TRY IT
State only how many lines below include the string "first".
------------------------------------------------------------------------
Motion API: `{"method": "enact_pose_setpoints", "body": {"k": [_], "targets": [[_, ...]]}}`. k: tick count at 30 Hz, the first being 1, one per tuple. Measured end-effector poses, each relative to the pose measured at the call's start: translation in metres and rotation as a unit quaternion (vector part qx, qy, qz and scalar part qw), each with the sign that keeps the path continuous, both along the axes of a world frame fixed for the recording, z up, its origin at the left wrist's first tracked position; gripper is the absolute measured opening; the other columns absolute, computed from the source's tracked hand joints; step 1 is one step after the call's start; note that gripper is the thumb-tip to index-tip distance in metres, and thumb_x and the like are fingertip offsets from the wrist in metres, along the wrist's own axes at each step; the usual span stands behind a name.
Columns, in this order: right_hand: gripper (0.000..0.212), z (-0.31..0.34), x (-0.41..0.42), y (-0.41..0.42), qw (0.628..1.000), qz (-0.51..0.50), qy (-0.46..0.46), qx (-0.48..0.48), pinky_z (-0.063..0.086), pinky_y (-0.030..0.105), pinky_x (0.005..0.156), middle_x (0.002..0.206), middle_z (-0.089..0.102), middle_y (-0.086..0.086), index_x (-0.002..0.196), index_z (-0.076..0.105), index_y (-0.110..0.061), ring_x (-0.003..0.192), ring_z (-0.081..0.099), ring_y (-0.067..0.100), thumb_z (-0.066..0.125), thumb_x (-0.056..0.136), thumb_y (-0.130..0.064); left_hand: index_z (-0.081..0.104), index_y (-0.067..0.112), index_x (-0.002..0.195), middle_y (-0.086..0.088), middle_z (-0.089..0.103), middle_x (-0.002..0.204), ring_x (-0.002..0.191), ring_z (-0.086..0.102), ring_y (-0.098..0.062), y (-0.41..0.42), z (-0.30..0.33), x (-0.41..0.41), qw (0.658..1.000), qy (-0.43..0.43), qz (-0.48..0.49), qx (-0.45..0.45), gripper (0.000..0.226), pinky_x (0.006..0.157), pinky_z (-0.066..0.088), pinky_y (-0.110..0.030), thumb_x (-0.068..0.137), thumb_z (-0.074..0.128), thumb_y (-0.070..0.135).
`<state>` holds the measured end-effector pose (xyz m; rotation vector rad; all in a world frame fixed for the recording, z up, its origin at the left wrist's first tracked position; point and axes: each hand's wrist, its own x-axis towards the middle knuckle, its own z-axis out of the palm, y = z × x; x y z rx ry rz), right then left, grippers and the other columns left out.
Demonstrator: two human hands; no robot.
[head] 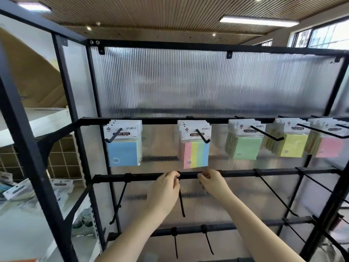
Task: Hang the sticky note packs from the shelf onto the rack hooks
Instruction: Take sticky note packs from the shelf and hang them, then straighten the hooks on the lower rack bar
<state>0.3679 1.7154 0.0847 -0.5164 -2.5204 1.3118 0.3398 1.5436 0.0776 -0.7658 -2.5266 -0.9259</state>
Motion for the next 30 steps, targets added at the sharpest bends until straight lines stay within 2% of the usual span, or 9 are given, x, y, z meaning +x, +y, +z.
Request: {"method": "enact_pose_setpoints", "body": {"k": [3,5,8,11,13,15,19,24,30], "targets": [[0.021,-0.002,0.010,-0.015,0.999,0.006,-0.001,0.033,0.043,0.020,0.059,0.084,0.062,-0.005,0.108,0.062,-0.014,0.075,0.058,0.010,0.051,0.097,-0.027,0.057,0.020,0.123,0.005,0.062,0.121,0.104,0.060,-0.010,-0.010,0.000,0.003,0.999,-0.029,-0.013,-0.012,0.027,0.083,0.050,-0.021,0.099,0.045,0.023],[0.015,-0.003,0.015,-0.028,0.999,-0.001,-0.002,0.050,0.048,0.027,0.067,0.084,0.063,-0.005,0.099,0.062,-0.018,0.079,0.060,0.015,0.051,0.096,-0.028,0.059,0.022,0.118,0.005,0.065,0.113,0.096,0.062,-0.011,-0.020,0.000,0.005,0.998,-0.062,-0.019,-0.008,0.024,0.080,0.054,-0.030,0.099,0.045,0.023],[0.014,0.000,0.022,-0.054,0.997,-0.005,0.008,0.083,0.050,0.033,0.070,0.086,0.066,-0.002,0.092,0.062,-0.020,0.080,0.062,0.020,0.050,0.094,-0.028,0.061,0.024,0.114,0.008,0.067,0.107,0.091,0.061,-0.008,-0.042,-0.001,0.007,0.996,-0.082,-0.016,-0.004,0.022,0.071,0.050,-0.023,0.098,0.046,0.022],[0.014,0.005,0.026,-0.089,0.995,0.006,0.025,0.098,0.050,0.032,0.062,0.084,0.065,-0.002,0.091,0.061,-0.023,0.077,0.062,0.022,0.049,0.093,-0.031,0.062,0.024,0.113,0.009,0.066,0.110,0.091,0.059,-0.003,-0.074,-0.001,0.010,0.996,-0.086,-0.026,0.003,0.021,0.068,0.045,-0.014,0.098,0.047,0.023],[0.015,0.009,0.028,-0.116,0.993,0.017,0.037,0.108,0.053,0.034,0.067,0.086,0.066,-0.003,0.094,0.062,-0.024,0.078,0.062,0.022,0.050,0.093,-0.033,0.062,0.027,0.112,0.013,0.066,0.108,0.088,0.057,0.001,-0.099,0.002,0.014,0.997,-0.078,-0.025,-0.001,0.020,0.062,0.039,-0.010,0.098,0.047,0.026],[0.015,0.011,0.029,-0.146,0.991,0.027,0.054,0.115,0.055,0.036,0.071,0.087,0.066,-0.004,0.096,0.063,-0.025,0.078,0.061,0.020,0.051,0.093,-0.032,0.062,0.029,0.111,0.015,0.066,0.106,0.090,0.060,-0.001,-0.127,0.006,0.020,0.997,-0.071,-0.022,-0.001,0.019,0.063,0.042,-0.012,0.098,0.048,0.027],[0.012,0.012,0.034,-0.207,0.988,0.042,0.075,0.132,0.055,0.038,0.070,0.088,0.067,-0.004,0.099,0.063,-0.022,0.077,0.063,0.020,0.054,0.092,-0.026,0.063,0.028,0.111,0.012,0.068,0.103,0.092,0.064,-0.008,-0.185,0.011,0.042,0.997,-0.066,-0.035,0.013,0.020,0.077,0.053,-0.027,0.097,0.050,0.025],[0.007,-0.003,0.046,-0.286,0.986,0.069,0.096,0.121,0.051,0.027,0.068,0.087,0.065,-0.007,0.093,0.062,-0.021,0.079,0.062,0.013,0.055,0.093,-0.022,0.063,0.030,0.108,0.006,0.069,0.096,0.084,0.064,-0.014,-0.264,0.006,0.057,0.997,-0.075,-0.006,0.002,0.019,0.074,0.053,-0.037,0.097,0.049,0.025],[0.008,-0.015,0.056,-0.371,0.976,0.152,0.096,0.123,0.055,0.037,0.073,0.086,0.065,-0.009,0.096,0.063,-0.021,0.081,0.064,0.016,0.056,0.093,-0.018,0.061,0.034,0.108,0.010,0.070,0.100,0.079,0.066,-0.013,-0.364,-0.009,0.062,0.989,-0.093,0.105,-0.056,0.017,0.067,0.053,-0.029,0.095,0.050,0.030]]}}
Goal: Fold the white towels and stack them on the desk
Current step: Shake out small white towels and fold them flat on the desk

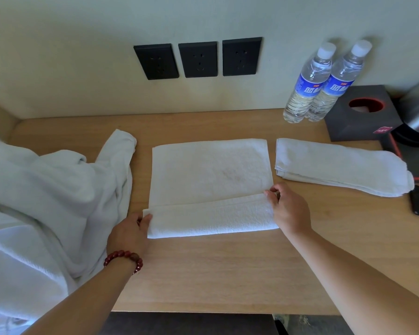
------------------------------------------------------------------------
OUTPUT OF THE TASK
2